Just how much should you store up in that OCRA? Years ago, I figured 10% of annual revenue—for example, $100,000 for a remodeling company with revenues of a million dollars a year would, I thought, suffice. Later, I revised my guideline upwards to 10% of revenue so long as that was enough to cover a builder’s basic living expenses and the overhead expenditures essential to keeping their business in operation for a year. If not, then they needed to go higher than 10%. Why? Because during a prolonged recession, to keep key crew employed, they may have to take work at prices so low their charges to clients do not re-capture their overhead expenses (including their pay) for an extended period. To cover those expenses, they will need to draw on the OCRA.
Now I have come to think of 10% as an absolute minimum requirement. During the last recession, I encountered builders for whom an OCRA of 10% of annual revenue was woefully inadequate. One nearly exhausted an OCRA of a million dollars. Another had to mortgage his home to fund his company. A third reportedly went without pay for several years to keep his business alive. A fourth could not pay the rent for his showroom. None of the four are flakes or fly-by-night operators. All run well-established companies. They have been in business for decades.
Not only do you need to charge profit and store it up against profit cost hits. You also need to charge for it at healthy levels when the economy allows. You need to resist growth in volume that is not profitable, no matter how tempting engrossed revenues may be.
Which business is more likely to sustain against recession or other heavy profit costs: the business with direct costs of $3 million and a realized 8% markup for profit? Or the business with direct costs of $12 million and a realized profit of 2%? I’ll bet on the smaller volume operation. Because when a monster profit cost like a recession comes along and prices must be cut, the cuts will swamp the larger company in red ink. The smaller business, even though it will have to forgo profit, will likely be able to stay closer to break even, paying all its expenses including owner’s pay with a bit of help from its OCRA.
That’s the fundamental why of profit. You need it cover your profit costs just as your other charges recapture your outlay for on-site construction and for SGA.

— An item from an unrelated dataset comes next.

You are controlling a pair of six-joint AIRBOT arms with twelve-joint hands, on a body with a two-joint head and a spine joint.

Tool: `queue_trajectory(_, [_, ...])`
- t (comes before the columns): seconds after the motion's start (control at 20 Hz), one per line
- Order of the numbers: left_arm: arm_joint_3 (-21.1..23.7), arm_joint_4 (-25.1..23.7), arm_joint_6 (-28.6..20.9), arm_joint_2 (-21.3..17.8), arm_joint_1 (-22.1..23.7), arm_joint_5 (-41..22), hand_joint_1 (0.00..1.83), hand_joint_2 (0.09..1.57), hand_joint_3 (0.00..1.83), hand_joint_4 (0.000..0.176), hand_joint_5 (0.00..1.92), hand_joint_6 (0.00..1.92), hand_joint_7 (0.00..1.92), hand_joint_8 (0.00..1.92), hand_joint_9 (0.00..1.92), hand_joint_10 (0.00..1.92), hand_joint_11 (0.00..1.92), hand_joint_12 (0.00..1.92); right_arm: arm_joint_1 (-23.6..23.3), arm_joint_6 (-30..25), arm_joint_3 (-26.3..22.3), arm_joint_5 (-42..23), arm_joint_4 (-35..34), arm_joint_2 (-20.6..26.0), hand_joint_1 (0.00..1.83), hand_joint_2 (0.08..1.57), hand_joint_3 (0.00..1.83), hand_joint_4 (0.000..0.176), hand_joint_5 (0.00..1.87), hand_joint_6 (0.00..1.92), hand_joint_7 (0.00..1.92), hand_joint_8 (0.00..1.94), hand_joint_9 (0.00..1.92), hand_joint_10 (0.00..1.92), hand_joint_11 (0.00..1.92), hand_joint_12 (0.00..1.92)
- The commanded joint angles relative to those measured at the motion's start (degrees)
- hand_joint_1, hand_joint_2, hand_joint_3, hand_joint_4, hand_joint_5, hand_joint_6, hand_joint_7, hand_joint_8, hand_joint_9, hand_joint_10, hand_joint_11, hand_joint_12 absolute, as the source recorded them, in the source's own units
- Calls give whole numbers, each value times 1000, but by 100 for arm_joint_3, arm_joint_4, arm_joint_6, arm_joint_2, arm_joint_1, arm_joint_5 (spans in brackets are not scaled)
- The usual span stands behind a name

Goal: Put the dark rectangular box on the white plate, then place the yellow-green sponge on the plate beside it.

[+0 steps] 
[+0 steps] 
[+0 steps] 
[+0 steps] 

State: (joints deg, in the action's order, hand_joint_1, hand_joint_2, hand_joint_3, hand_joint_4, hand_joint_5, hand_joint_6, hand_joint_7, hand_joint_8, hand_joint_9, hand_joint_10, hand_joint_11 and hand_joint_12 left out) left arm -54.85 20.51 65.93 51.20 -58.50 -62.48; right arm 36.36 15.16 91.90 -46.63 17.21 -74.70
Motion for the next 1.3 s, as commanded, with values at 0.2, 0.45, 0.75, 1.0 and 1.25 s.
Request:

At this point, you may be wondering, do I ever get to enjoy the profit I work so hard to achieve? Yes, if (and only if) you have created an efficient and effective operation that has been able to top up your OCRA. If you accomplish that, you can begin disbursing further profit as bonuses, and not only to yourself but to your team. After all, the top people in any highly successful enterprise earn and deserve bonuses. But those bonuses are still a profit cost. They are payouts required by the superior performance you and your team have turned in. They are just nicer profit costs than the disaster-driven kind. Here’s hoping that you and your team will achieve and enjoy them.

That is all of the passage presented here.